La artista ha desarrollado una obra que trabaja sobre el paso del tiempo, lo textil y lo femenino. Ahora intentará generar una conexión entre figuras abstractas y mujeres reales. Esta nueva propuesta vuelve sobre el giro intimista que está copando las artes de diversos modos. “Escuchaba a una artista hablando de lo íntimo y de que lo subjetivo es un filo que hay que recorrer con cuidado. A veces ando trastabillando por ahí, porque tiene que haber algo lo suficientemente personal, pero también algo que aporte a lo social”, agrega.

Entre vestidos, libros de comunión, daguerrotipos, programas de mano y otros hallazgos, figura un recetario que una uruguaya le trajo de sus antepasados españoles, que incluye la preparación de un “flan de pobres y ricos”.

“Muchos me dicen que les encanta la propuesta, pero meterse no es tan fácil. Me gustaría que gente de distintas comunidades, afrodescendientes, por ejemplo, quisiera aportar desde otros lugares. Pero eso ha costado mucho. Nos cuestan los cortes transversales, poner en diálogo la diversidad. Creo que en este momento es útil mostrar toda esa riqueza de culturas y de formas de ver el mundo que trajeron y que estas mujeres transmitieron”, cuenta González Soca.

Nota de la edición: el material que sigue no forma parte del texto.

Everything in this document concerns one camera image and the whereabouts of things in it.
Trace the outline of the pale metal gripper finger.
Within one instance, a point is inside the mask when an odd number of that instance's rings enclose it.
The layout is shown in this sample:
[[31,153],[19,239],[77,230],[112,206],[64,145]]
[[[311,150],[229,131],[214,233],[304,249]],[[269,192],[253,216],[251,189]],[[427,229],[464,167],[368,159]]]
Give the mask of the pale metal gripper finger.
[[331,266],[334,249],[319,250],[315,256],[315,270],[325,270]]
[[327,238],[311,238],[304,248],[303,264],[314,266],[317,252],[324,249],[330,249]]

La búsqueda, por su propia naturaleza, es interminable. “Creo que va a haber un momento en que voluntariamente voy a decir ‘acá termino mi recolección’, y, como el llamado es un proyecto artístico, no museal, tengo la libertad después de jugar con esto. Obviamente [José Pedro] Barrán es una base, pero he encontrado, y me han llegado, por medio de relevamiento bibliográfico, distintos personajes, historiadores, sociólogos. La memoria es un foco importante, en tanto tiene que ver con el pasado, pero es como un presente que está activando un futuro también. Hay un tema de reconocimiento, de rever; por ejemplo, cuando me encuentro con un cuadro que pedí al Museo Histórico y que nos van a prestar, de Josefa Palacios, que pintó el Desembarco de los 33 20 años antes que [Juan Manuel] Blanes, pero que casi no es conocida. Es como reubicarnos en distintos espacios desde un lugar de construcción. Es decir, miren cómo conviven una tradición más de pasaje machista, con toda esa tendencia mucho más de cambio, y cómo eso dialoga y cómo es parte de nosotros”, concluye la artista.